In July this year the IASB (International Accounting Standards Board) published its long awaited IFRS for SMEs standard. The standard is a result of a five-year development process with extensive consultation of SMEs worldwide. The new standard is a cut down and simplified version of the full IFRS standard designed to reflect the nature of small businesses which do not have public accountability. Nevertheless it still runs to 230 pages! Like full blown IFRS, the new standard is designed to create common reporting of financial statements across the globe, but as Gary Simon, FSN’s managing editor explains, it will when introduced, present many of the same systems, process and organisational challenges.

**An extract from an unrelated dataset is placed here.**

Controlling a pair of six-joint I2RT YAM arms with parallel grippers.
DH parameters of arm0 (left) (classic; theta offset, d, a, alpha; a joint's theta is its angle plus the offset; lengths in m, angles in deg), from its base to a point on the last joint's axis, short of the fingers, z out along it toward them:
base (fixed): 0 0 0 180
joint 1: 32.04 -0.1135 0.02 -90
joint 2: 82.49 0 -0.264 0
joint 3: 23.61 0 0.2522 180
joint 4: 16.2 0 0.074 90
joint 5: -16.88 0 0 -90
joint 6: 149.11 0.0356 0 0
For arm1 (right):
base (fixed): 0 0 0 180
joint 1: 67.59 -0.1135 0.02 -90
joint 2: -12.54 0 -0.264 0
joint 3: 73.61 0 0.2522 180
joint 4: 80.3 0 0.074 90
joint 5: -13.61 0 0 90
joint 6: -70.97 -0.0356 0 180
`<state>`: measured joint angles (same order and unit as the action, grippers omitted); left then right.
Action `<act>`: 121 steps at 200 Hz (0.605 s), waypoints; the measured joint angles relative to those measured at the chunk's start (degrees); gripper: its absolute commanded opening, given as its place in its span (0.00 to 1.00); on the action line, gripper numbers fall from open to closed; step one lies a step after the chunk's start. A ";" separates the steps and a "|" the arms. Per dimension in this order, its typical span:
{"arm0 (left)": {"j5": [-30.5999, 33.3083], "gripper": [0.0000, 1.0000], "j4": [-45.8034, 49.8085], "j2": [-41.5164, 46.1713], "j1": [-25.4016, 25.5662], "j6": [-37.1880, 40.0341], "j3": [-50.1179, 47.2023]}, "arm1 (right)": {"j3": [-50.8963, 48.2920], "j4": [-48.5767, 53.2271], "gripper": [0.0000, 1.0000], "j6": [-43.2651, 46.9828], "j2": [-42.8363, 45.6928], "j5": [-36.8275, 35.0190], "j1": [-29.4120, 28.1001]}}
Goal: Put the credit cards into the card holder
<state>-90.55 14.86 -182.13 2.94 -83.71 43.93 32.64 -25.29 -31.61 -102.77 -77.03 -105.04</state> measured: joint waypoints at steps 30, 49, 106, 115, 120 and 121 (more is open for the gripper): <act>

IFRS has been in force since 2005 when it was widely adopted and implemented in Europe and elsewhere for listed companies. Furthermore there is a Memorandum of Understanding which sets out the roadmap for convergence of US GAAP to IFRS.
Companies which do not have public accountability (broadly non-listed companies) have had the choice of implementing IFRS or local GAAP. The precise timing of the introduction of IFRS for SMEs is a matter for each country but in the UK, local GAAP is expected to be replaced by the new IFRS for Small and Medium-Sized Entities from 2012 – which is quite soon.

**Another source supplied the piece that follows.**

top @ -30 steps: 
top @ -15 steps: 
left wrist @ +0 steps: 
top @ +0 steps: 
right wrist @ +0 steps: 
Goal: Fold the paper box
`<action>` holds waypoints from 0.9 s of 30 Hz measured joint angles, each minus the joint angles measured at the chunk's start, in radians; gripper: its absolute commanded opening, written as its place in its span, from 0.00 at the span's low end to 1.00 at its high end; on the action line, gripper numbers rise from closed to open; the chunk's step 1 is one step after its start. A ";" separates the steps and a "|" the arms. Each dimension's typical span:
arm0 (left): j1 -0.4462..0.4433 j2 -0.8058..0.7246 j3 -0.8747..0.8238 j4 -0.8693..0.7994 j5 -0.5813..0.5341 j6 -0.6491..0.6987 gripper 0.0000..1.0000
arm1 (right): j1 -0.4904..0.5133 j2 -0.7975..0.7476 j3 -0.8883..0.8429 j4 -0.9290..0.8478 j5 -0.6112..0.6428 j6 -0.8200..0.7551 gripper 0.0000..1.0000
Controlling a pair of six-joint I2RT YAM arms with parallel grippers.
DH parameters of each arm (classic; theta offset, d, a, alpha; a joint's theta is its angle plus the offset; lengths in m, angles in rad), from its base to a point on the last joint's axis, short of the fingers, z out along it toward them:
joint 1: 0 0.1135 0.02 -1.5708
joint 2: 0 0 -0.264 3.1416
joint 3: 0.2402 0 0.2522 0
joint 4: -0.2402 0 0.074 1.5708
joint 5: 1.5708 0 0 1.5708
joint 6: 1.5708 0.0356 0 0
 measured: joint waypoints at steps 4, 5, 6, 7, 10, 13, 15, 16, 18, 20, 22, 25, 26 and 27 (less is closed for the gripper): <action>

The title IFRS for SMEs is something of a misnomer. Since any company that does not have public accountability can prepare financial statements under the new standard. This is likely to be of particular relevance to listed companies who already produce IFRS accounts but have subsidiaries that use local GAAP.

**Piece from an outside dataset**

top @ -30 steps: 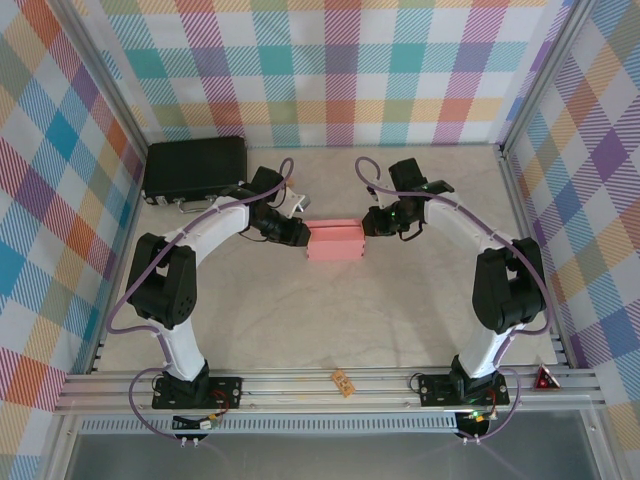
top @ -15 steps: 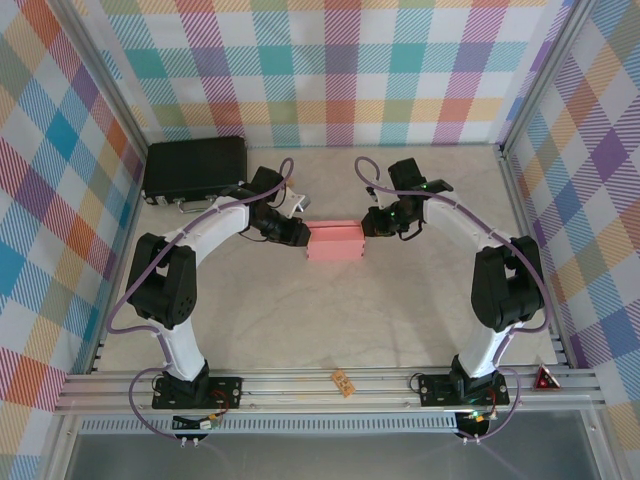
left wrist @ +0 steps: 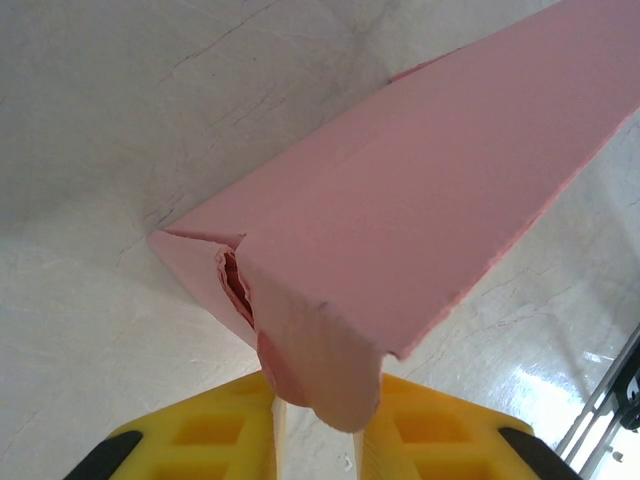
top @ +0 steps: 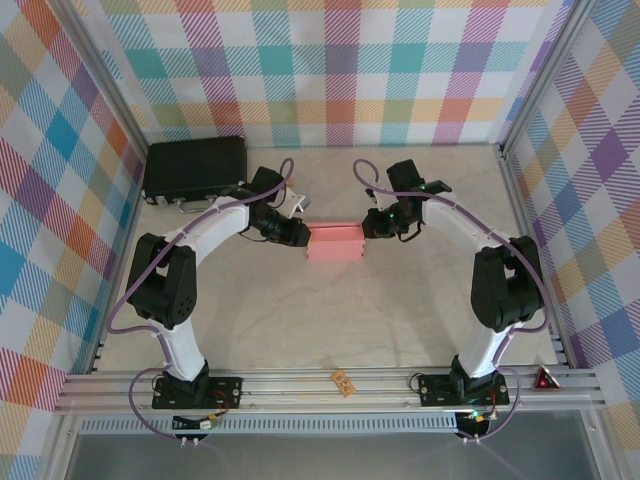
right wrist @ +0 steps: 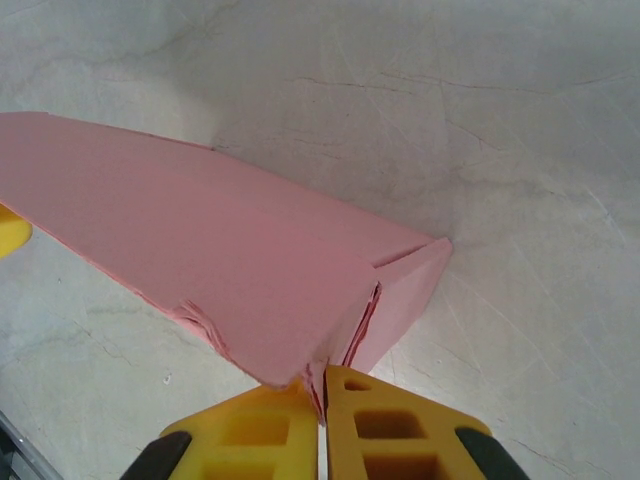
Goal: Fold the paper box
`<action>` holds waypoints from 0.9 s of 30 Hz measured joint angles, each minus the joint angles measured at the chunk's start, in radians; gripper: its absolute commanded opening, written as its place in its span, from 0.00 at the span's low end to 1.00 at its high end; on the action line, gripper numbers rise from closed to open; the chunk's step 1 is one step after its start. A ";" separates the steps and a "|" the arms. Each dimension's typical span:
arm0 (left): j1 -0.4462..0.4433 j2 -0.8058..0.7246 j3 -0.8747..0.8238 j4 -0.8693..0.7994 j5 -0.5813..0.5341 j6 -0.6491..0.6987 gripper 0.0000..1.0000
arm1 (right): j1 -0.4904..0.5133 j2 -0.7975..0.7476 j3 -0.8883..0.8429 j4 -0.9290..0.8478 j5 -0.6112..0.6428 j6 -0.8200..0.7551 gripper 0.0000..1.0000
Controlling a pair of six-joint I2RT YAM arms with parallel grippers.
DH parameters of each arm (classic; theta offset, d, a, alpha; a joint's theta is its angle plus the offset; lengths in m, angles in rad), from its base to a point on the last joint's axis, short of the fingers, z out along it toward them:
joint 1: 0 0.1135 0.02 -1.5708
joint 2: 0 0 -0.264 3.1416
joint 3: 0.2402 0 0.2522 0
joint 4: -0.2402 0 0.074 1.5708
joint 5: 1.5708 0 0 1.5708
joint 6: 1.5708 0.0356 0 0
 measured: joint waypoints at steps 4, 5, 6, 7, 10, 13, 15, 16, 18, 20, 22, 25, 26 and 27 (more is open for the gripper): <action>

The new standard is greatly simplified in content, maintenance and presentation. Although 230 pages long it contains around one tenth of the disclosure requirements of IFRS and unlike the full standard will only be updated every 3 years. Furthermore, the new standards are filed more logically by topic area. Content wise the main simplifications are that some topics which do not apply to SMEs are left out and some policy options in the full IFRS are not allowed because a more simplified method is available in the new standard. Recognition and measurement principles have also had the simplification treatment in the new standard.
Nevertheless, despite the overall appearance of simplification the new standard will produce challenges just as demanding as the full standard when it was first introduced. Uppermost in most companies’ minds will be the cost and time involved in transitioning to yet another reporting standard, especially when nobody appears to have suffered under the current local GAAP regime. The pressure for change will be particularly unwelcome in the current economic climate. Furthermore, there will be the training burden as all parties involved in the preparation and use of financial statements strive to grasp the finer points of detail in the standards.
As in 2005 the main challenges will be around systems, training, tax and external communications. Systems will have to cope with modified charts of accounts and potentially multi-GAAP reporting during any transition in which comparatives will have to be reported in local GAAP and IFRS for SMEs. There will also be the impact on reporting systems and performance measures skewed by the unexpected impact of a change in the basis of measurement. The same goes for taxation and cash flow forecasts. All of these factors taken together will force companies to analyse and communicate why results formerly reported in local GAAP are different in the new standard.
But is this a change too far. What benefits will companies receive for all of the cost and effort of introducing new standards. The case for listed companies is fairly easy to make – global access to sources of capital requires global standardisation of approach and sophisticated investors, fund managers and other users of financial statements need a level playing field to comare investment opportunities across the globe. But with private companies the business case is arguably less compelling. For example, will the cost of using the simplified IFRS be less than local GAAP? Will companies using the new standard be able to reduce their borrowing costs?
Unless the regulators and standard setters can come up with a good story management teams may be justified in baulking at the cost and effort of implementing IFRS for SMEs.